Work instruction » Look through the entries below and show every line containing the word "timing".

Exercise input »
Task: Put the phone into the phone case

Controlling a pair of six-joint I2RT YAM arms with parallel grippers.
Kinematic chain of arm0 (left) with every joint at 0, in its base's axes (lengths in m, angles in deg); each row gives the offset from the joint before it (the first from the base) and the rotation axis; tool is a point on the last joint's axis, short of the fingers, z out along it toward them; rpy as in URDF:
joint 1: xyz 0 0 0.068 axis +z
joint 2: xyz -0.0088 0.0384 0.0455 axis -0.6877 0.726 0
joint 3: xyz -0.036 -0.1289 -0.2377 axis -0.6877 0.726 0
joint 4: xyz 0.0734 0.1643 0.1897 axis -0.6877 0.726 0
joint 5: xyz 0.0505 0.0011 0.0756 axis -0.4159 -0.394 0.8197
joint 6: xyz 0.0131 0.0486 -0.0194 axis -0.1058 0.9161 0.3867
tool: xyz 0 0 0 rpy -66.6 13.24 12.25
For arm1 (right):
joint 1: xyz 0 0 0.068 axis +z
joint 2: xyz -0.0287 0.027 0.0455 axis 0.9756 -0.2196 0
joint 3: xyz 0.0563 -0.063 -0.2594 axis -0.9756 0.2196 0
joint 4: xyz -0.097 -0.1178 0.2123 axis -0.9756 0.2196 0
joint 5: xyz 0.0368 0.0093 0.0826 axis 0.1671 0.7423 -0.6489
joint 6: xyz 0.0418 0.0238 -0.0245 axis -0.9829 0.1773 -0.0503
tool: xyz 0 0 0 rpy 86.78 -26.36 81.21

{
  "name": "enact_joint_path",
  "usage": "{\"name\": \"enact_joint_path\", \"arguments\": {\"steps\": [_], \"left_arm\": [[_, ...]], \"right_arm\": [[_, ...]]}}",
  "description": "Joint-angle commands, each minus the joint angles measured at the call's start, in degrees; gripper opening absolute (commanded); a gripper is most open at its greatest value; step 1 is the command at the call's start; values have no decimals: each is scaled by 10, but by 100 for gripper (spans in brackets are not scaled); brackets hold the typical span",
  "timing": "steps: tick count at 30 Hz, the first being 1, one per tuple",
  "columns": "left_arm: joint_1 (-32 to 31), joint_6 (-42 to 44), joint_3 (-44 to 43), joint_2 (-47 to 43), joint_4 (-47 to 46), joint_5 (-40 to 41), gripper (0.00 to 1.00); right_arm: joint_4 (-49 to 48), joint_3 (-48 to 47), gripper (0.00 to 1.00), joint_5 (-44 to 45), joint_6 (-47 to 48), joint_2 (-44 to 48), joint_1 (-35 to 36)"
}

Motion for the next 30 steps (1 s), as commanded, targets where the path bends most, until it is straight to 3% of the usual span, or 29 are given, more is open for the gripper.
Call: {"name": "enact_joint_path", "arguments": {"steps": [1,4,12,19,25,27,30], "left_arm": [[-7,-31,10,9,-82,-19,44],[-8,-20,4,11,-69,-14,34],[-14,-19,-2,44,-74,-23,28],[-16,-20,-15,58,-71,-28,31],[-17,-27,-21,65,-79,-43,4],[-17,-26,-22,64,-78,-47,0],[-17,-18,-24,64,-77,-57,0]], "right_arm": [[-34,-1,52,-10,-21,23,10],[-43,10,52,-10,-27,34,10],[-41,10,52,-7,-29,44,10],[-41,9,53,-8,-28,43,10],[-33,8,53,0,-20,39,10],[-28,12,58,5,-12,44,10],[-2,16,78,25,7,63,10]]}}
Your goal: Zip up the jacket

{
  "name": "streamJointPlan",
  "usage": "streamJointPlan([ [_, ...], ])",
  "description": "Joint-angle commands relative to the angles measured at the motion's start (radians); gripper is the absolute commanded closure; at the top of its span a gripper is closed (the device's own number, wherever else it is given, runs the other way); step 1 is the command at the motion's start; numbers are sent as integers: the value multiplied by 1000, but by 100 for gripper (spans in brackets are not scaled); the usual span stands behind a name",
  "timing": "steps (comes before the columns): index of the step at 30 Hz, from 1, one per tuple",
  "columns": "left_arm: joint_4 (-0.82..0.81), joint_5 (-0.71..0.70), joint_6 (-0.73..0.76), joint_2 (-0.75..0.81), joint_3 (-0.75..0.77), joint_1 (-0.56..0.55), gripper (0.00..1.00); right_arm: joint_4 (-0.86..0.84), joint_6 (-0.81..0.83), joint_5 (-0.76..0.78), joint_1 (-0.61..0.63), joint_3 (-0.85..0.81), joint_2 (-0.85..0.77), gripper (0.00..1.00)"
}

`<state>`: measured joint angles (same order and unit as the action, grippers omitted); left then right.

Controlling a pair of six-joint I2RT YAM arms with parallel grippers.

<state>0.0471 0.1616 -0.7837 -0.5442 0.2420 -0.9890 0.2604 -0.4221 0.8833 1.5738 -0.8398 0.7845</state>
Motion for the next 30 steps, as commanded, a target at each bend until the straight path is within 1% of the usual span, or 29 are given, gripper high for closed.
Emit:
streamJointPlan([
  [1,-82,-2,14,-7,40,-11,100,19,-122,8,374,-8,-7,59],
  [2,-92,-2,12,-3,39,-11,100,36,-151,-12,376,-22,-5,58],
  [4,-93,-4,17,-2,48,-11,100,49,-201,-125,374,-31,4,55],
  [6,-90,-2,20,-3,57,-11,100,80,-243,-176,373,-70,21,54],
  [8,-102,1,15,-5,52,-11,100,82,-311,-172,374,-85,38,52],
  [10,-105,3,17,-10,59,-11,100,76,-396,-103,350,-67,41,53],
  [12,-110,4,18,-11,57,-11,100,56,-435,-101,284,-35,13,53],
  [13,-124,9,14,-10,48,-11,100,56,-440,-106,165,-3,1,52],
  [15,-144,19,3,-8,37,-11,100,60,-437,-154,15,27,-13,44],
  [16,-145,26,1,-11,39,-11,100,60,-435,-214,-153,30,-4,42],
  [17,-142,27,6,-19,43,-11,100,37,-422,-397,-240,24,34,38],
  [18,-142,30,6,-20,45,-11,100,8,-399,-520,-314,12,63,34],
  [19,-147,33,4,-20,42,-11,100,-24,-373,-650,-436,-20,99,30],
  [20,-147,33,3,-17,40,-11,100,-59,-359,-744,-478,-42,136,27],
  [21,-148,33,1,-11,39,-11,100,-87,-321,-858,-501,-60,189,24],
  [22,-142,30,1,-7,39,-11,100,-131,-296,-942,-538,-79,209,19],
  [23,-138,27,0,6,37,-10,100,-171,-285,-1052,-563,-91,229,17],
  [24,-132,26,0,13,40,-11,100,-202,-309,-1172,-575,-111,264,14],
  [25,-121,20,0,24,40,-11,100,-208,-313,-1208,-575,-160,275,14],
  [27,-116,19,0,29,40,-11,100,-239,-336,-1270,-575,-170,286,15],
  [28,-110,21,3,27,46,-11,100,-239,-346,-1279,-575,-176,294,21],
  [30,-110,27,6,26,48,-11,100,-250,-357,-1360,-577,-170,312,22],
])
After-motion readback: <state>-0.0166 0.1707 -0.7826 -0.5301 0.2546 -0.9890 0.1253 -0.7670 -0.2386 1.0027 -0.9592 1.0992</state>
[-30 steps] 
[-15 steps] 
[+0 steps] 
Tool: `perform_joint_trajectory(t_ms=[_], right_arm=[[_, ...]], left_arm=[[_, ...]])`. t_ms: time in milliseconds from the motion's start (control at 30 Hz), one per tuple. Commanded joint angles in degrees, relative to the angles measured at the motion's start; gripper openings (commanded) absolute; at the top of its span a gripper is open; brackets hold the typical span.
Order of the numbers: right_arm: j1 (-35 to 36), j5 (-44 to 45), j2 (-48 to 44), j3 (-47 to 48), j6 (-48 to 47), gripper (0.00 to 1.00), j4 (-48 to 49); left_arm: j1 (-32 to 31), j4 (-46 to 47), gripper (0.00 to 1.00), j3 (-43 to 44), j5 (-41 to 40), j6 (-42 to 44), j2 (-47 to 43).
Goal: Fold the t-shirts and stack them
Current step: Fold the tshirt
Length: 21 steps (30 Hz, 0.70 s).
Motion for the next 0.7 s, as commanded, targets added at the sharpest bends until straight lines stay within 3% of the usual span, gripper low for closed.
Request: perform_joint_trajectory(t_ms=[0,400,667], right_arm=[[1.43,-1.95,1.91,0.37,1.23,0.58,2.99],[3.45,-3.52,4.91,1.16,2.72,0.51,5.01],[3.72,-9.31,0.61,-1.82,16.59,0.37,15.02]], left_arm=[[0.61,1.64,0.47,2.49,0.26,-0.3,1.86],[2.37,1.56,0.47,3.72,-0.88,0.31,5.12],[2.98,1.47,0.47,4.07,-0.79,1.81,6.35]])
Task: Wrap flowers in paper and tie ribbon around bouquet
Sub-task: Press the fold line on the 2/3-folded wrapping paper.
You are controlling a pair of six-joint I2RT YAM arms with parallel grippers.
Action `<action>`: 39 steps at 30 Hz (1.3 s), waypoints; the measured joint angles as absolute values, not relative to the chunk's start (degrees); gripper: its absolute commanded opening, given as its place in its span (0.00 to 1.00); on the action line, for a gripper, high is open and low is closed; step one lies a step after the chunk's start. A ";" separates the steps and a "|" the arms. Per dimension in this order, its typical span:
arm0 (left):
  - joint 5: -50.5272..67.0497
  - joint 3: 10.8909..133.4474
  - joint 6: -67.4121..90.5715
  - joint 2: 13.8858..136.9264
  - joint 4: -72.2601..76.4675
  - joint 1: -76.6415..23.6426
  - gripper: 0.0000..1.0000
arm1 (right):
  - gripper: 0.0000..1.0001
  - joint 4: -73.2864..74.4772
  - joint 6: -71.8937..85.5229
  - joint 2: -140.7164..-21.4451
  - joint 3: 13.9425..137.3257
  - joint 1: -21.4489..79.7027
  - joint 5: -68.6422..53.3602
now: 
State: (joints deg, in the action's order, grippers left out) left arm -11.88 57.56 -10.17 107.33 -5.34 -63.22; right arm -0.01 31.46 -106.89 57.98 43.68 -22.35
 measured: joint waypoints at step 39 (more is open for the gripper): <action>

Task answer »
  "timing": "steps: tick count at 30 Hz, the first being 1, one per tuple",
  "timing": "steps (comes before the columns): index of the step at 30 Hz, from 1, one per tuple",

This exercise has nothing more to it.